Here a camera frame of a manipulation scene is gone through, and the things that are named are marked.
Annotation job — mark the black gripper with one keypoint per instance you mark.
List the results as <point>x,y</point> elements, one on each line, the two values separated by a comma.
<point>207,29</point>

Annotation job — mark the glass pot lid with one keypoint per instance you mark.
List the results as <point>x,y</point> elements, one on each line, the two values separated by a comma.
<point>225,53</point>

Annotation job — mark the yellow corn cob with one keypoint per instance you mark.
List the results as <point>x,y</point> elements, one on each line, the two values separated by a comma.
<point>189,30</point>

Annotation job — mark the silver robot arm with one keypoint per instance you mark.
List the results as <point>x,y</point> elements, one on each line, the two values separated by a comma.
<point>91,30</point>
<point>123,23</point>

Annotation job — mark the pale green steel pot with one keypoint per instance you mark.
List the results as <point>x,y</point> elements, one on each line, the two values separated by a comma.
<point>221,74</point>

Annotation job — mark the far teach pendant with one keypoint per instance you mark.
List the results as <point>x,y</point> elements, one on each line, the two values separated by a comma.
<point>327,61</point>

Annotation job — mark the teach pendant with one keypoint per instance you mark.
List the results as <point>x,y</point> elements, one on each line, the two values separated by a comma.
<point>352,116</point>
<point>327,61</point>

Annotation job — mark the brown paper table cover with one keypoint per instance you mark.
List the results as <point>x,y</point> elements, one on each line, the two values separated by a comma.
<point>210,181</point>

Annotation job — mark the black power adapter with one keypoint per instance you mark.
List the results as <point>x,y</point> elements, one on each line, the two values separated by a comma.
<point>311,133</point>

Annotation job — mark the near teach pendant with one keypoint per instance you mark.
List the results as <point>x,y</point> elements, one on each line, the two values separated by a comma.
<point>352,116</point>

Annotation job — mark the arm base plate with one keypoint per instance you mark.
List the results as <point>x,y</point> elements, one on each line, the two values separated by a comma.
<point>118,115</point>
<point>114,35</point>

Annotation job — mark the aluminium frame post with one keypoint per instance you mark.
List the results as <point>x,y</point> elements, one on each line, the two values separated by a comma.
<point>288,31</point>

——————————

**Directions for this task**:
Leaving out all lines before the one containing "Annotation job — mark the aluminium", copy that line and the rest through the end of the listing above exactly.

**Result of the task**:
Annotation job — mark the aluminium frame post with one keypoint per instance you mark.
List the results as <point>x,y</point> elements, one on each line, the two values separated by a comma.
<point>288,31</point>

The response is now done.